比較する画像は論文によって異なるが、例えばP-Convの場合は、復元画像とGround Truthの画像を比較する。
実装から見る
例えばStyle Lossを使っているP-Convの場合。コードはこちらより。
https://github.com/MathiasGruber/PConv-Keras/blob/master/libs/pconv_model.py
def loss_style(self, output, vgg_gt):
"""Style loss based on output/computation, used for both eq. 4 & 5 in paper"""
loss = 0
for o, g in zip(output, vgg_gt):
loss += self.l1(self.gram_matrix(o), self.gram_matrix(g))
return loss
グラム行列のL1ロスを取っています。L1ロスはおなじみの定義ですね。
@staticmethod
def l1(y_true, y_pred):
"""Calculate the L1 loss used in all loss calculations"""
if K.ndim(y_true) == 4:
return K.mean(K.abs(y_pred - y_true), axis=[1,2,3])
elif K.ndim(y_true) == 3:
return K.mean(K.abs(y_pred - y_true), axis=[1,2])
else:
raise NotImplementedError("Calculating L1 loss on 1D tensors? should not occur for this network")
で、問題はグラム行列のほうです。
@staticmethod
def gram_matrix(x, norm_by_channels=False):
"""Calculate gram matrix used in style loss"""
# Assertions on input
assert K.ndim(x) == 4, 'Input tensor should be a 4d (B, H, W, C) tensor'
assert K.image_data_format() == 'channels_last', "Please use channels-last format"
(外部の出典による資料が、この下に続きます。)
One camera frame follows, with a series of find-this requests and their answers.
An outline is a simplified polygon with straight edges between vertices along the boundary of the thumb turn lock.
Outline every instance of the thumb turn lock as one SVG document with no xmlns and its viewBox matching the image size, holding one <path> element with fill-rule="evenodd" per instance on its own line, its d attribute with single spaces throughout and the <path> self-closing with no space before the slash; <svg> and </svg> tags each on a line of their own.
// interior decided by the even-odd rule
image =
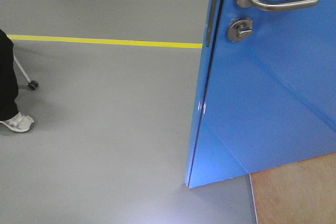
<svg viewBox="0 0 336 224">
<path fill-rule="evenodd" d="M 253 21 L 250 18 L 241 18 L 231 22 L 228 29 L 229 39 L 240 41 L 253 34 Z"/>
</svg>

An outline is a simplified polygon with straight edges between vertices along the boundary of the blue door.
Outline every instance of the blue door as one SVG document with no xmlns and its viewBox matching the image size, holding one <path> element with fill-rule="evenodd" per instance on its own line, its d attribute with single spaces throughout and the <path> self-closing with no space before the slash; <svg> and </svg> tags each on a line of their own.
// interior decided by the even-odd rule
<svg viewBox="0 0 336 224">
<path fill-rule="evenodd" d="M 336 0 L 210 0 L 189 187 L 336 151 L 335 13 Z"/>
</svg>

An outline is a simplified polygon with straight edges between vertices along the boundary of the shoe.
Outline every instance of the shoe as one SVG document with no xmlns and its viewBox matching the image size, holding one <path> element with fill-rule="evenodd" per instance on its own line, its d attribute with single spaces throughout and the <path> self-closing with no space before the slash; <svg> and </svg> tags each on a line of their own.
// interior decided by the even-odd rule
<svg viewBox="0 0 336 224">
<path fill-rule="evenodd" d="M 11 131 L 26 132 L 29 131 L 34 120 L 29 115 L 23 115 L 19 112 L 11 119 L 0 121 L 0 123 L 5 124 Z"/>
</svg>

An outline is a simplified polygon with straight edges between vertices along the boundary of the yellow line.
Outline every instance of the yellow line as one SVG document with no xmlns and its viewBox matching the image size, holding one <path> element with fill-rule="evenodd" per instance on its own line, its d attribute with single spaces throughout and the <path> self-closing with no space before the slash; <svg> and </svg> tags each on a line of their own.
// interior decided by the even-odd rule
<svg viewBox="0 0 336 224">
<path fill-rule="evenodd" d="M 62 42 L 79 42 L 79 43 L 112 44 L 112 45 L 128 45 L 128 46 L 145 46 L 145 47 L 202 48 L 202 44 L 199 43 L 183 43 L 183 42 L 161 42 L 161 41 L 144 41 L 144 40 L 120 40 L 120 39 L 89 39 L 89 38 L 13 35 L 13 34 L 8 35 L 8 37 L 12 40 L 62 41 Z"/>
</svg>

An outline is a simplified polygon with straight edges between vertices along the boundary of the black trousers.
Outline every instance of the black trousers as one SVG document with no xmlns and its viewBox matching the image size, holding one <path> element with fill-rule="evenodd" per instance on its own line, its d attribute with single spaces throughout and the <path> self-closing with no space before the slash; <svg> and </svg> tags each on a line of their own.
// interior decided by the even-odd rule
<svg viewBox="0 0 336 224">
<path fill-rule="evenodd" d="M 13 69 L 13 43 L 0 30 L 0 121 L 5 121 L 18 113 L 15 98 L 18 85 Z"/>
</svg>

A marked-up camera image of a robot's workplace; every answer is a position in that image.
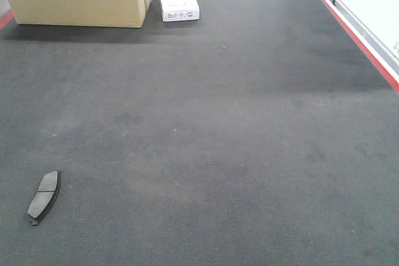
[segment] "brake pad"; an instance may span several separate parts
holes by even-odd
[[[61,171],[53,171],[45,174],[27,213],[30,215],[31,224],[37,226],[49,212],[60,189]]]

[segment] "floor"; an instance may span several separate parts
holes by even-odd
[[[319,0],[198,2],[0,31],[0,265],[398,265],[398,95]]]
# Permute channels and get resulting shape
x = K.permute_dimensions(x, (0, 3, 1, 2))
shape = K.shape(x)
B, C, H, W = shape[0], shape[1], shape[2], shape[3]
# Reshape x and do batch dot product
features = K.reshape(x, K.stack([B, C, H*W]))
gram = K.batch_dot(features, features, axes=2)
# Normalize with channels, height and width
gram = gram / K.cast(C * H * W, x.dtype)
return gram
入力が$(B, H, W, C)$という4階テンソルだとしましょう。Bはバッチサイズ、Hは縦解像度、Wは横解像度、Cはチャンネル数を表します。
コードを順におっていくと、まずは次元を入れ替えます。$(B, C, H, W)$としています。次に、$(B, C, HW)$という3階に変形します。そのあとのbatch_dotというのがKeras独特の関数なのですが、1階以降に対して、
$$(C, HW)\dot (HW, C)=(C, C)$$
という計算をするのがbatch_dotの関数です。
batch_dotをTensorFlowの関数で置き換えて考える
batch_dotをもう少しわかりやすい関数で見てみます。以下の処理とbatch_dotは同じ結果を出します。
import tensorflow as tf
import tensorflow.keras.backend as K
def batch_dot():
x = tf.reshape(tf.range(24), (4, 2, 3))
# Kerasのbatch_dot
a = K.batch_dot(x, x, axes=2)
print("Keras batch dot")
print(a)
# tfの関数で再現
y = tf.transpose(x, (0, 2, 1))
b = tf.matmul(x, y)
print("Implemented by tensorflow function")
print(b)
print("DIff")
print(b - a)
if __name__ == "__main__":
batch_dot()
結果は次の通り。
Keras batch dot
tf.Tensor(
[[[ 5 14]
[ 14 50]]
[[ 149 212]
[ 212 302]]
[[ 509 626]
[ 626 770]]
[[1085 1256]
[1256 1454]]], shape=(4, 2, 2), dtype=int32)
Implemented by tensorflow function
tf.Tensor(
[[[ 5 14]
[ 14 50]]
[[ 149 212]
[ 212 302]]
[[ 509 626]
[ 626 770]]
[[1085 1256]
[1256 1454]]], shape=(4, 2, 2), dtype=int32)
DIff
tf.Tensor(
[[[0 0]
[0 0]]
[[0 0]
[0 0]]
[[0 0]
[0 0]]
[[0 0]
[0 0]]], shape=(4, 2, 2), dtype=int32)
この通り、計算結果が同一になります。つまり、3階に変形して、1階以降を転置したものとの積を取ったのがbatch_dotなのです。
一般にグラム行列といえば、2階の行列に対して$WW^T$を計算するのがグラム行列(左右は逆転してもOK)なので、TensorFlowで実装したコードは3階に拡張したグラム行列の定義そのものになります。
グラム行列の直感的な解釈
そもそも「なんでスタイルの損失を決めるのにグラム行列を取るの?」ということなのですが、分散共分散行列・相関行列はグラム行列の特別な場合です。詳しくはこちらの記事で書いたのでを参照してみてください。
つまり、「VGGでの中間層での空間での、ピクセル間の相関のようなものを似せる」というのが、Style Lossのやっていることです。もしこれをグラム行列のL1ではなくピクセル間のL1を取るとPerceptual Lossというものになりますが、Perceptual LossとStyle Lossの違いとは、Style Lossのほうが相関を見ているので、より広範囲、より位置に依存しない特徴を見ているということになります。